:: Dataset records ::

----

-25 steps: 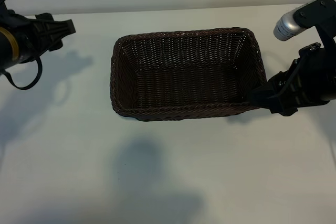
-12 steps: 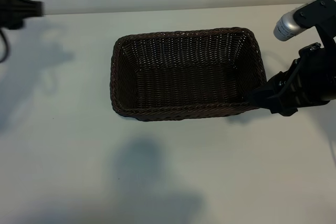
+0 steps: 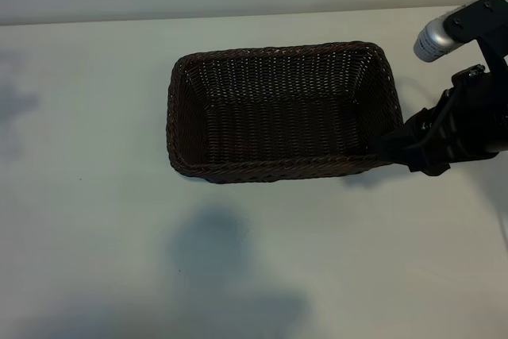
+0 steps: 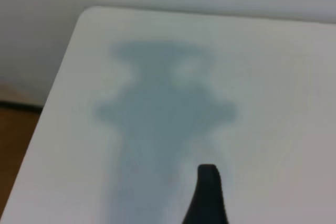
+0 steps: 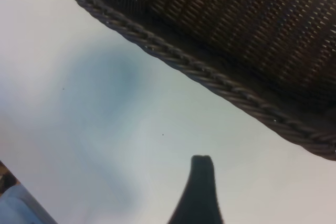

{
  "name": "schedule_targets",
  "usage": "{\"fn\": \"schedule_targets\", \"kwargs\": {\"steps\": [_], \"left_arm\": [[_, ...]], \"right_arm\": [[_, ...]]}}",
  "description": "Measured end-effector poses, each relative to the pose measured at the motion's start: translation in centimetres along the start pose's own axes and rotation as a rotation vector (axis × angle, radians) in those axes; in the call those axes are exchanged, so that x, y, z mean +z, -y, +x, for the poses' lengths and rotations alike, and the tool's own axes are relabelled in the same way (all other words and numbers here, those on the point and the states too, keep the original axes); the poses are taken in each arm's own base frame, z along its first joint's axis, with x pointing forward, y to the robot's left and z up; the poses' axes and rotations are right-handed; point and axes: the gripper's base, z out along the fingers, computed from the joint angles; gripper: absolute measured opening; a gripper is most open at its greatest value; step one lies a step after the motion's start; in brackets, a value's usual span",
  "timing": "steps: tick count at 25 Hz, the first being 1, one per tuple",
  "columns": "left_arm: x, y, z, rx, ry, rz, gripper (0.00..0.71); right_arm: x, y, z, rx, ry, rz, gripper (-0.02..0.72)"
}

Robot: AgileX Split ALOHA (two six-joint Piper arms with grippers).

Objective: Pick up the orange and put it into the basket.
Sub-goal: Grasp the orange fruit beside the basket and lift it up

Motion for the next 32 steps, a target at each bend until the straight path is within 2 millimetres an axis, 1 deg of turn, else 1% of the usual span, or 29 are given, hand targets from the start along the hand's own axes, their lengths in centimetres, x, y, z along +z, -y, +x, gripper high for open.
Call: {"fn": "schedule_targets", "kwargs": {"steps": [3, 9, 11, 14, 16, 21, 28, 30, 32], "left_arm": [[-0.9, -0.9, 0.2, -0.037, 0.003, 0.021, 0.594], [-2.4, -1.2, 0.7, -0.038, -0.004, 0.027, 0.594], [-3.3, -1.4, 1.0, -0.039, 0.014, 0.024, 0.594], [-5.0, -1.5, 1.7, -0.041, 0.062, 0.022, 0.594], [-7.0, -1.7, 2.7, -0.044, 0.114, 0.021, 0.594], [-8.5, -1.9, 5.9, -0.045, 0.125, 0.009, 0.594], [-12.6, -2.4, 10.2, -0.054, 0.261, -0.018, 0.581], [-13.0, -2.4, 10.9, -0.052, 0.279, -0.002, 0.576], [-12.7, -2.2, 11.2, -0.035, 0.273, 0.036, 0.574]], "right_arm": [[0.0, 0.0, 0.0, 0.000, 0.000, 0.000, 0.593], [0.0, 0.0, 0.0, -0.001, 0.000, 0.000, 0.593], [0.0, 0.0, 0.0, -0.001, 0.000, 0.000, 0.593], [0.0, 0.0, 0.0, -0.001, 0.000, 0.000, 0.593], [0.0, 0.0, 0.0, -0.001, 0.000, 0.000, 0.593], [0.0, 0.0, 0.0, 0.000, 0.000, 0.000, 0.593], [0.0, 0.0, 0.0, 0.000, -0.001, -0.001, 0.593], [0.0, 0.0, 0.0, 0.000, -0.001, -0.001, 0.593], [0.0, 0.0, 0.0, 0.000, -0.001, -0.001, 0.593]]}}
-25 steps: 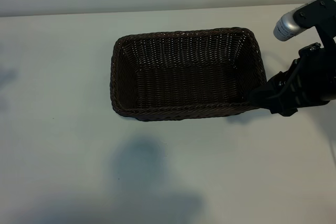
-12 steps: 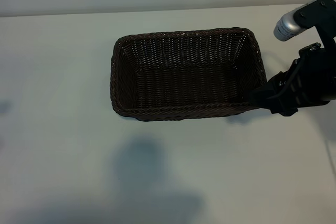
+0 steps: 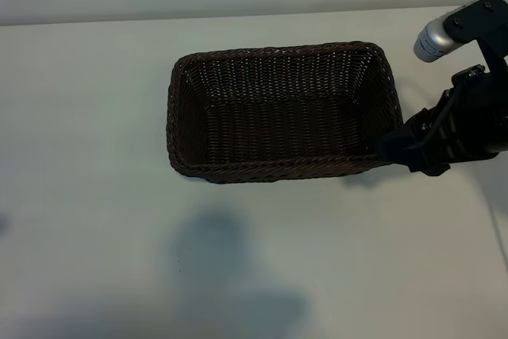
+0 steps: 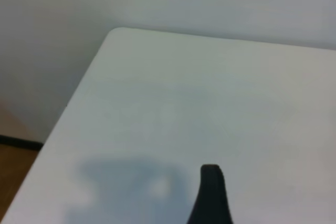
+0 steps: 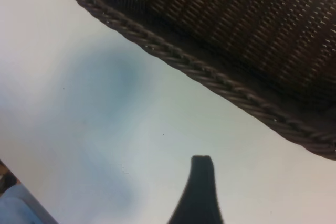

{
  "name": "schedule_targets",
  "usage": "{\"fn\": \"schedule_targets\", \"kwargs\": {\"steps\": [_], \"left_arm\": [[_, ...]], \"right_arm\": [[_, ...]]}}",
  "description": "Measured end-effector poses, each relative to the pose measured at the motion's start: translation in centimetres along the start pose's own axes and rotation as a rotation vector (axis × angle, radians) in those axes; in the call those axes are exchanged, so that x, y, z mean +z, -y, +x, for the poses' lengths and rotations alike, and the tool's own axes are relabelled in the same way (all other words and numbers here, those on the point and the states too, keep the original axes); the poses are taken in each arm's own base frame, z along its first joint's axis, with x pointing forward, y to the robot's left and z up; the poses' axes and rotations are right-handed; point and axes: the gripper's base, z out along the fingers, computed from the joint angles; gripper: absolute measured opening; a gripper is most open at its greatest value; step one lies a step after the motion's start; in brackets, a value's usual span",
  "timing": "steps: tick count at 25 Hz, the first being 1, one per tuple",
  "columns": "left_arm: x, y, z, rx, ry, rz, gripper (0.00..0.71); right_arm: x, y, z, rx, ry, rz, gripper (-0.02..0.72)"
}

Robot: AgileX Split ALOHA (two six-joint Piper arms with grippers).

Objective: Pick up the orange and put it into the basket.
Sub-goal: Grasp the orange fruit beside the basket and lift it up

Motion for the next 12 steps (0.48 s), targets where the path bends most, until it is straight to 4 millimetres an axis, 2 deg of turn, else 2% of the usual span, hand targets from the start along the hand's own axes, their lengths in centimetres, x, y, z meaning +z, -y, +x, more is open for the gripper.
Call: {"fn": "schedule_targets", "kwargs": {"steps": [6, 12], "left_arm": [[-0.5, 0.5, 0.8, 0.020, -0.012, 0.110, 0.573], [-2.0, 0.1, 4.0, 0.020, -0.013, 0.121, 0.573]], "right_arm": [[0.0, 0.0, 0.0, 0.000, -0.001, -0.001, 0.593], [0.0, 0.0, 0.0, 0.000, -0.002, -0.001, 0.593]]}}
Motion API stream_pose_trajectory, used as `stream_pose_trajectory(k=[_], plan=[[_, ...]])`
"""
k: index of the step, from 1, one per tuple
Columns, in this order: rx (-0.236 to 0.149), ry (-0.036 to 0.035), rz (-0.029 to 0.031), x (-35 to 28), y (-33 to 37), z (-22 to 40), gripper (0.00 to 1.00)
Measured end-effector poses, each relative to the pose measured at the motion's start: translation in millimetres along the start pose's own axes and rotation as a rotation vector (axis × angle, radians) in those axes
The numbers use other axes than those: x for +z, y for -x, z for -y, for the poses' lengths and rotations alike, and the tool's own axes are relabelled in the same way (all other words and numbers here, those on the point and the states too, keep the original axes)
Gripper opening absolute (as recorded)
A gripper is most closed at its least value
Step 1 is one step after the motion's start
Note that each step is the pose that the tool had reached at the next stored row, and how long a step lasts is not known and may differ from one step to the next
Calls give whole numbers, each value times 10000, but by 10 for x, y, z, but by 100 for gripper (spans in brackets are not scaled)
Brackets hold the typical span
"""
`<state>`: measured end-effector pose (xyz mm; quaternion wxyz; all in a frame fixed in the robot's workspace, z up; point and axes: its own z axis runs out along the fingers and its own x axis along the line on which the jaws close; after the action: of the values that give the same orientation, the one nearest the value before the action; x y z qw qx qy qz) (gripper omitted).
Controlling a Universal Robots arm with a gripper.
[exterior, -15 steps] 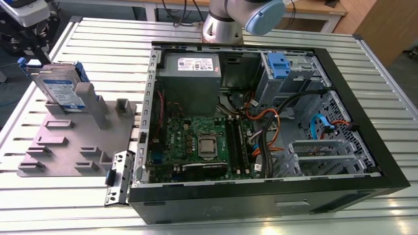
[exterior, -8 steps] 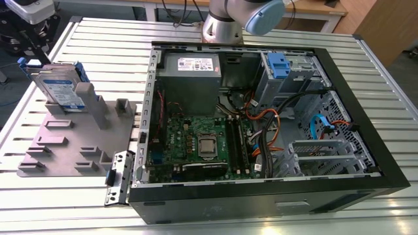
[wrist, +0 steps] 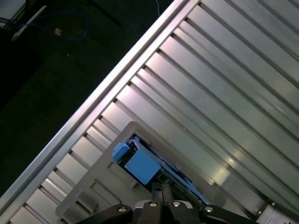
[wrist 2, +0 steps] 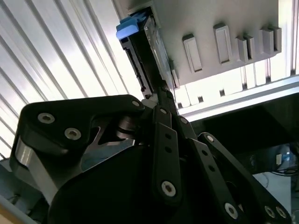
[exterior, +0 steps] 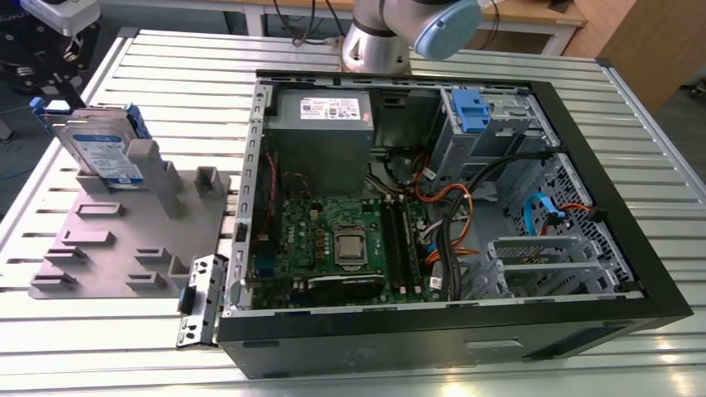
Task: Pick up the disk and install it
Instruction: 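Pick up the disk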
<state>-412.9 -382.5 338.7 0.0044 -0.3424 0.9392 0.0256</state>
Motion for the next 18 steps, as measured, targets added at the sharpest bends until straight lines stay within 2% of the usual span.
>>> stream_pose_trajectory(k=[18], plan=[[-2883,74,-130,2,0,0,11]])
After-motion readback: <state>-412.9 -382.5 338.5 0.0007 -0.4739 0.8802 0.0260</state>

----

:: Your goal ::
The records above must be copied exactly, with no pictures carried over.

:: Written reply ::
-25 steps: 
-12 steps: 
+0 steps: 
+0 steps: 
+0 steps: 

{
  "name": "schedule_targets",
  "usage": "{\"fn\": \"schedule_targets\", \"kwargs\": {\"steps\": [_], \"left_arm\": [[_, ...]], \"right_arm\": [[_, ...]]}}",
  "description": "Measured end-effector poses, each relative to the pose measured at the motion's start: translation in centimetres along the start pose's own axes and rotation as a rotation vector (axis × angle, radians) in those axes; in the call those axes are exchanged, so that x, y, z mean +z, -y, +x, for the poses' lengths and rotations alike, and the tool's own axes are relabelled in the same way (all other words and numbers here, those on the point and the states too, keep the original axes); the poses are taken in each arm's own base frame, z along its first joint's axis, with x pointing forward, y to the robot's left and z up; the poses' axes and rotations are right-handed; point and axes: the gripper's base, z out along the fingers, computed from the joint angles; gripper: absolute measured opening; a gripper is most open at its greatest value; step one lies a step after the motion's start; in brackets, a value's usual span",
  "timing": "steps: tick count at 25 Hz, the first being 1, one per tuple",
  "columns": "left_arm: x, y, z, rx, ry, rz, gripper (0.00..0.71); right_arm: x, y, z, rx, ry, rz, gripper (-0.02..0.72)"
}

Robot: AgileX Split ALOHA (two six-joint Piper arms with grippers).

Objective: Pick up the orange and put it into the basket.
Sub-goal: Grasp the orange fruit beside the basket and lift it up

Motion for the next 32 steps, a target at each bend until the straight path is within 2 millimetres an axis, 1 deg of turn, else 1% of the usual span, or 29 are given, hand targets from the start along the hand's own axes, their lengths in centimetres, x, y, z along +z, -y, +x, gripper high for open.
Call: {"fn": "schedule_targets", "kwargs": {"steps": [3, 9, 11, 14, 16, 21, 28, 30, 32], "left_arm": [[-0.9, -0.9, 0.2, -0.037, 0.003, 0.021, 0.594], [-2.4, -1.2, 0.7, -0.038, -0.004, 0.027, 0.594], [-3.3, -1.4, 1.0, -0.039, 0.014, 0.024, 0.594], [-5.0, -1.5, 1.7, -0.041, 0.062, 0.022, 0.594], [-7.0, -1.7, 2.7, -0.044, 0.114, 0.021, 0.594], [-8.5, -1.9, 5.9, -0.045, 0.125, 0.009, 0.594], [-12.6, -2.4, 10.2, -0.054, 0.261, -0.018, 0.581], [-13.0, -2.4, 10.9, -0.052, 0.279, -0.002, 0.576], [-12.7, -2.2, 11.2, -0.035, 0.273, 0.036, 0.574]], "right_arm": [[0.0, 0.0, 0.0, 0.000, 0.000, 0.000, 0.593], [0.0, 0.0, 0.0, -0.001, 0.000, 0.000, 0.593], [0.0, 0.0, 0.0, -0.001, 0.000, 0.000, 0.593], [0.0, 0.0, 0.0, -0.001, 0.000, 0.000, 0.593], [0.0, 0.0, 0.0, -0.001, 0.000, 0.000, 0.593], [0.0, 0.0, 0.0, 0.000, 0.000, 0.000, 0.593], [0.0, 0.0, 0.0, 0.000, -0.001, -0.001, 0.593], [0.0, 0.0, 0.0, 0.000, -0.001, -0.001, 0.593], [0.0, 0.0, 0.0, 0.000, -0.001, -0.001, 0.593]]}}
-25 steps: 
-12 steps: 
+0 steps: 
+0 steps: 
+0 steps: 

{
  "name": "schedule_targets",
  "usage": "{\"fn\": \"schedule_targets\", \"kwargs\": {\"steps\": [_], \"left_arm\": [[_, ...]], \"right_arm\": [[_, ...]]}}",
  "description": "Measured end-effector poses, each relative to the pose measured at the motion's start: translation in centimetres along the start pose's own axes and rotation as a rotation vector (axis × angle, radians) in those axes; in the call those axes are exchanged, so that x, y, z mean +z, -y, +x, for the poses' lengths and rotations alike, and the tool's own axes are relabelled in the same way (all other words and numbers here, those on the point and the states too, keep the original axes); the poses are taken in each arm's own base frame, z along its first joint's axis, with x pointing forward, y to the robot's left and z up; the poses' axes and rotations are right-handed; point and axes: the gripper's base, z out along the fingers, computed from the joint angles; gripper: absolute measured opening; a gripper is most open at its greatest value; step one lies a step after the motion's start; in brackets, a value's usual span",
  "timing": "steps: tick count at 25 Hz, the first being 1, one per tuple",
  "columns": "left_arm: x, y, z, rx, ry, rz, gripper (0.00..0.71); right_arm: x, y, z, rx, ry, rz, gripper (-0.02..0.72)"
}

Robot: AgileX Split ALOHA (two six-joint Piper arms with grippers).

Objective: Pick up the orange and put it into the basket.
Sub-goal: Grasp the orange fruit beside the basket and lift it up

Motion for the next 12 steps (0.48 s), targets where the path bends most, until it is straight to 4 millimetres an axis, 2 deg of turn, else 2% of the usual span, hand targets from the start along the hand's own axes, their lengths in centimetres, x, y, z meaning +z, -y, +x, more is open for the gripper.
Call: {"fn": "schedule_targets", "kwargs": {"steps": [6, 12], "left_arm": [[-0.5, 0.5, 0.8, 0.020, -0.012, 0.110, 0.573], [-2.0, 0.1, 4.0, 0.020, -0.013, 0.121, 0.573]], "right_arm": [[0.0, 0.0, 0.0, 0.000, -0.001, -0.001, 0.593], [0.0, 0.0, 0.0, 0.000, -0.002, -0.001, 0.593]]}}
Motion API stream_pose_trajectory, used as `stream_pose_trajectory(k=[_], plan=[[_, ...]])`
"""
k: index of the step, from 1, one per tuple
Columns, in this order: rx (-0.236 to 0.149), ry (-0.036 to 0.035), rz (-0.029 to 0.031), x (-35 to 28), y (-33 to 37), z (-22 to 40), gripper (0.00 to 1.00)
Measured end-effector poses, each relative to the pose measured at the motion's start: translation in millimetres along the start pose's own axes and rotation as a rotation vector (axis × angle, radians) in those axes
The numbers use other axes than those: x for +z, y for -x, z for -y, for the poses' lengths and rotations alike, and the tool's own axes are relabelled in the same way (all other words and numbers here, those on the point and the states too, keep the original axes)
Gripper opening absolute (as recorded)
A gripper is most closed at its least value
Step 1 is one step after the motion's start
Note that each step is the pose that the tool had reached at the next stored row, and how long a step lasts is not known and may differ from one step to the next
Calls give whole numbers, each value times 10000, but by 10 for x, y, z, but by 100 for gripper (spans in brackets are not scaled)
Brackets hold the typical span
"""
`<state>`: measured end-effector pose (xyz mm; quaternion wxyz; all in a frame fixed in the robot's workspace, z up; point and axes: its own z axis runs out along the fingers and its own x axis along the line on which the jaws close; after the action: of the values that give the same orientation, the one nearest the value before the action; x y z qw qx qy qz) (gripper omitted).
Controlling a Universal Robots arm with a gripper.
[exterior, -15 steps] 
[exterior, -8 steps] 
[wrist, +0 steps] 
[wrist 2, +0 steps] 
[exterior, +0 steps] 
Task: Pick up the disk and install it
Instruction: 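Pick up the disk
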<state>-412.9 -382.5 338.7 0.0044 -0.3424 0.9392 0.0256</state>
Motion for the next 18 steps, as measured, targets added at the sharpest bends until straight lines stay within 2% of the usual span.
>>> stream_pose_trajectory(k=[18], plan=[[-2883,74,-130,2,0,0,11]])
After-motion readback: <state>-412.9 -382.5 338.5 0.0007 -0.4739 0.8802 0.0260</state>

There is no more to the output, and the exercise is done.